While small corruption in different departments of the governments — both state and Central — has been there from the British times, largescale corruption has been a phenomenon born of the nature of electoral politics. Not only because of the ever-increasing greed of powerful politicians to live the life of a maharaja but also for acquiring a pivotal position in politics. Money enables politicians to get support from an army of party activists by helping them financially. In addition, the party leadership also needs a lot of money to run the party machine and also for financing candidates to fight elections. It is true that the use of big money by candidates does help in creating an illusion of popularity. The competition among political parties regarding the scale of election expenditure has pushed expenses, even in assembly constituencies, to several crores. Now, how do the parties collect such huge sums? Donations do not bring such sums of money. These can only be collected by organised corruption, in which a collaboration between ministers and bureaucrats is required.
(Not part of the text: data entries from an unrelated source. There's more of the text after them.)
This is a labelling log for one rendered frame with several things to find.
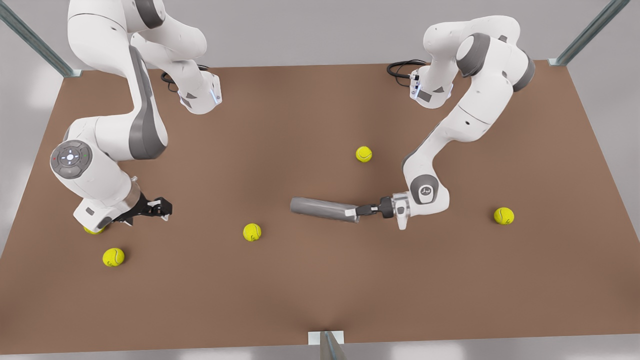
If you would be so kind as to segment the grey tennis ball tube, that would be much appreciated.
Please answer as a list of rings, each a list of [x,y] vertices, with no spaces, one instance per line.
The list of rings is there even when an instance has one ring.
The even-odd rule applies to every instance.
[[[358,223],[360,216],[356,215],[357,206],[347,203],[329,202],[305,197],[293,197],[290,201],[290,211],[294,214],[338,220],[346,223]]]

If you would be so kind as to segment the silver frame post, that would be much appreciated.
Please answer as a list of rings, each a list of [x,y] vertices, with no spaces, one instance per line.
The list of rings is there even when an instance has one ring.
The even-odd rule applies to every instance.
[[[0,20],[62,77],[77,78],[82,75],[82,70],[71,68],[4,0],[0,0]]]
[[[549,66],[567,66],[630,2],[631,0],[610,0],[560,55],[547,59]]]
[[[309,346],[319,346],[319,360],[348,360],[342,345],[345,333],[337,331],[315,331],[307,333]]]
It was to tackle this corruption that a Lokpal or ombudsman was conceived in the 1960s. It is not the case that there was no investigative machinery for these acts of corruption. Under the CrPC, any police officer in charge of a police station is entitled to investigate any offence committed in its area, which includes cases of corruption covered under the Prevention of Corruption Act. There was also the CBI, set up under the Special Police Establishment Act, which could investigate such cases of corruption, if either the state government agreed to refer a case to it or the high court or Supreme Court (SC) referred a case to it. The difficulty, however, was that the police under the CrPC was under the state government, and since the promotion and transfer of all police officers was under the control of ministers, no police officer could dare investigate and prosecute a minister. Similarly, the CBI was also under the control of Central ministers.
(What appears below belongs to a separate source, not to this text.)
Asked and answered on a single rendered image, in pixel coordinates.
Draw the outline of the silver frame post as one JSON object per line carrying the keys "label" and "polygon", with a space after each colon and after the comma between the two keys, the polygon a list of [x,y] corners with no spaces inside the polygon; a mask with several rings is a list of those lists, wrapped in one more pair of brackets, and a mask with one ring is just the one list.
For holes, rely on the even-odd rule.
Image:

With all investigative agencies being under the control of politicians, a Jan Lokpal Bill was drafted by some of us to create an independent institution of Lokpal on which neither any state government nor the Central government would have any control. The government was not designed to have any real role either in the selection of the Lokpal, or in its removal. Its independence from politicians was the very soul of the concept of Lokpal.
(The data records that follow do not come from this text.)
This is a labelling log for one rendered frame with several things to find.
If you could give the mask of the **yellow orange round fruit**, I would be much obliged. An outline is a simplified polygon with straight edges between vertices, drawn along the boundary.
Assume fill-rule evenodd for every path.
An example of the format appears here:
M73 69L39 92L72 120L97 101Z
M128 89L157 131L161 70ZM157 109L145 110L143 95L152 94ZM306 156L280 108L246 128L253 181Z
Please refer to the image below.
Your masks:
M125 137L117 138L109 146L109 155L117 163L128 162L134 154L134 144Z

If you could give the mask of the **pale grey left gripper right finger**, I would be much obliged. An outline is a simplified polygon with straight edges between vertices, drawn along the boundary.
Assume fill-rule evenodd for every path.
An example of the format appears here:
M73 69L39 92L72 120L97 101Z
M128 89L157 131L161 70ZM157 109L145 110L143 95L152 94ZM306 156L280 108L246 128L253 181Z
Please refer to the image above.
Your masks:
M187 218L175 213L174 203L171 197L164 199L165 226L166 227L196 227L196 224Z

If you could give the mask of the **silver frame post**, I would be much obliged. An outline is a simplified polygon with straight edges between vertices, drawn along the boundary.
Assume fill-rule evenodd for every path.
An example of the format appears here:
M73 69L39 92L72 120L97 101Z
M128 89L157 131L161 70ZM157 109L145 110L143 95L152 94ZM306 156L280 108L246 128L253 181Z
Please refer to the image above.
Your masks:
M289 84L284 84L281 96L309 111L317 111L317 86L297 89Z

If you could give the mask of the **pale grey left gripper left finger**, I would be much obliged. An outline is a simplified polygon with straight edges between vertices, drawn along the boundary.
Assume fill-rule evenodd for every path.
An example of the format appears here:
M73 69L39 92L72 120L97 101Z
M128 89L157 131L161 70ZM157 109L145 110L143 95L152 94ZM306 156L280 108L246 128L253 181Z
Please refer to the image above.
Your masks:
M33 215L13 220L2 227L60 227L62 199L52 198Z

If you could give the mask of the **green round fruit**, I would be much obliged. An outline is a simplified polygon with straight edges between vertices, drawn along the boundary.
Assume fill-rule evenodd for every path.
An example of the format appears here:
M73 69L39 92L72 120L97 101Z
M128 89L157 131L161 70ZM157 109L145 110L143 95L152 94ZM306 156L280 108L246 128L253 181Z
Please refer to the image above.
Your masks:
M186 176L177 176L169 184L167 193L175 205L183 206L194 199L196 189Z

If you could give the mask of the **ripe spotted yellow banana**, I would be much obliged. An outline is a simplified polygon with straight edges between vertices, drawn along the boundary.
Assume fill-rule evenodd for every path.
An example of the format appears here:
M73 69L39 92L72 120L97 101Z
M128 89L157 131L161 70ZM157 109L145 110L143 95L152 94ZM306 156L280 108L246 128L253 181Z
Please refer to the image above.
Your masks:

The Anna Hazare aandolan was launched for the enactment of that bill. The aandolan had a resounding success and spread in various parts of the country. Politicians became nervous and agreed to enact a Lokpal bill. The Central government passed a Lokpal act, but cleverly retained a fair amount of control in the hands of the political class and particularly the ruling party — so much so that Arvind Kejriwal, at that time, denounced the act as one in which even a mouse could not be jailed.
Now Kejriwal has got a bill tabled in the Delhi assembly in which total control of both selection and removal of the Lokpal is in his hands. The selection committee consists of only four persons, of whom three are politicians, and two are his politicians. One is the chief minister himself and the other is the speaker. So, nobody can be selected unless these two agree. The removal of the Lokpal has been given to a two-third majority of MLAs. Kejriwal can have any Lokpal who has the temerity to touch any of his ministers and MLAs removed. Thus, the very purpose of creating the institution of an independent Lokpal is completely defeated. Perhaps Kejriwal is counting on his belief that Delhi’s residents are all dim-witted and will not be able to see through his fraud.
Interestingly, his own 2014 bill, brought during his 49-day stint as chief minister, had eight members in the selection committee, of which only two were politicians — one from the ruling party, the chief minister, and the other was the leader of the Opposition. The power of removal was vested in the high court.
There’s a video clip doing the rounds on social media in which Kejriwal is sitting next to Anna Hazare at Ramlila Maidan and telling the audience that Anna says there’s something in the chief minister’s chair which ensures that whoever sits on it becomes corrupt. He further says that he was worried that if an alternative government came into existence from this aandolan, would not the person then sitting in the chief minister’s chair also become corrupt?
Has this any connection with the drastic changes made in the recently tabled Delhi Lokpal bill by the Aam Aadmi Party — killing the very soul of the Lokpal movement? I leave it to the reader to come to his own conclusions.